Девушка, которую звали Сьюзен, всячески защищала отца. Все еще в слезах (веки у нее опухли так, словно в них что-то впрыснули), она клялась, что ее отец — честный человек.
— Конечно, он делец,— объясняла она им.— И тем, кто ничего не понимает, дела, которыми он занимается, могут иногда показаться не вполне законными. Но поверьте, он всегда соблюдает все правила. Всегда! Он слишком умен, чтобы от них отступать. И не забудьте, что деньги, конечно, его интересуют, но его политическая карьера для него куда важнее. Он ни за что не подверг бы ее хоть малейшему риску.
Кейт однажды сказала Хамфри, что эта девушка далеко не глупа. И он подумал, что она выбрала самую верную линию. Разумеется, у него не было и не могло быть ни малейшей идеи о том, права она или ошибается. У Кейт же, к несчастью, такая идея была, причем менее всего лестная для Теркилла. А Кейт всегда готова прийти на помощь человеку в беде. Сьюзен ей нравится и работает под ее началом в больнице, и Кейт считает себя ответственной за нее. Хотя ни малейшей практической необходимости работать у нее нет. Отец не жалеет для нее денег: машины, лошади — все, что она просит и чего не просит. Тем не менее по современным требованиям она должна была работать, но, как рассказывала Кейт, из духа противоречия отдавала своей работе довольно мало энергии. Как бы то ни было, Кейт чувствовала себя обязанной опекать ее и опекала — не демонстративно, но с суховатой теплотой.
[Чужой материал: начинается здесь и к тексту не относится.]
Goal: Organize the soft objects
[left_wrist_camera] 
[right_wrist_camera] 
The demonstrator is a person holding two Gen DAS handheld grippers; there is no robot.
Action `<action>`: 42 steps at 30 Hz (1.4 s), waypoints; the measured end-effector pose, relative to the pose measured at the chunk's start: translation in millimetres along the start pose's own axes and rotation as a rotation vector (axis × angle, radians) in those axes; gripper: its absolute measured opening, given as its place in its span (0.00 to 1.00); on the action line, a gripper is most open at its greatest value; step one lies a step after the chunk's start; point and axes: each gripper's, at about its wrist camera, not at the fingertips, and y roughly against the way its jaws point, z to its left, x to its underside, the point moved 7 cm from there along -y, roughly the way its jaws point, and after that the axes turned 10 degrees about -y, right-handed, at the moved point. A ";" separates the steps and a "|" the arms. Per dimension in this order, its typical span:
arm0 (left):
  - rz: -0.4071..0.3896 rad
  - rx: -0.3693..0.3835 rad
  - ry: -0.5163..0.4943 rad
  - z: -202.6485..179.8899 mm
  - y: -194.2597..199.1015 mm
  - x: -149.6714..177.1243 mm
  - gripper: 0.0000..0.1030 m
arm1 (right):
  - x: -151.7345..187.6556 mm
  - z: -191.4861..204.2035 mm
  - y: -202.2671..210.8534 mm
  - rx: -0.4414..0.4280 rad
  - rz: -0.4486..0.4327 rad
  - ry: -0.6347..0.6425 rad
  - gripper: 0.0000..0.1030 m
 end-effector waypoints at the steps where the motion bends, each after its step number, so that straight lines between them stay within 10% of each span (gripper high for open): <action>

Хамфри прекрасно видел, что Кейт придерживается весьма низкого мнения об отце девушки и верит всему, что утверждают его враги. Излияния Сьюзен она встречала с нетерпеливой досадой; это было словно пощечина, которую дают, чтобы заставить человека драться, и в то же время помогало скрыть ее истинные мысли. Что же, подумал Хамфри, она чутка и проницательна, она бывала в доме у Теркилла, она его знает. Вполне возможно, что она права. С другой стороны, напомнил себе Хамфри, Кейт, всегда готовая прийти на помощь тому, кто в этой помощи нуждался (за что леди Эшбрук ее и презирала), отнюдь не была беспристрастна, когда речь шла о политических деятелях. Кейт бывала веселой, вспыльчивой, добросердечной, но в смысле политических взглядов леди Эшбрук по сравнению с ней выглядела воплощением терпимости, равнодушной зрительницей со стороны.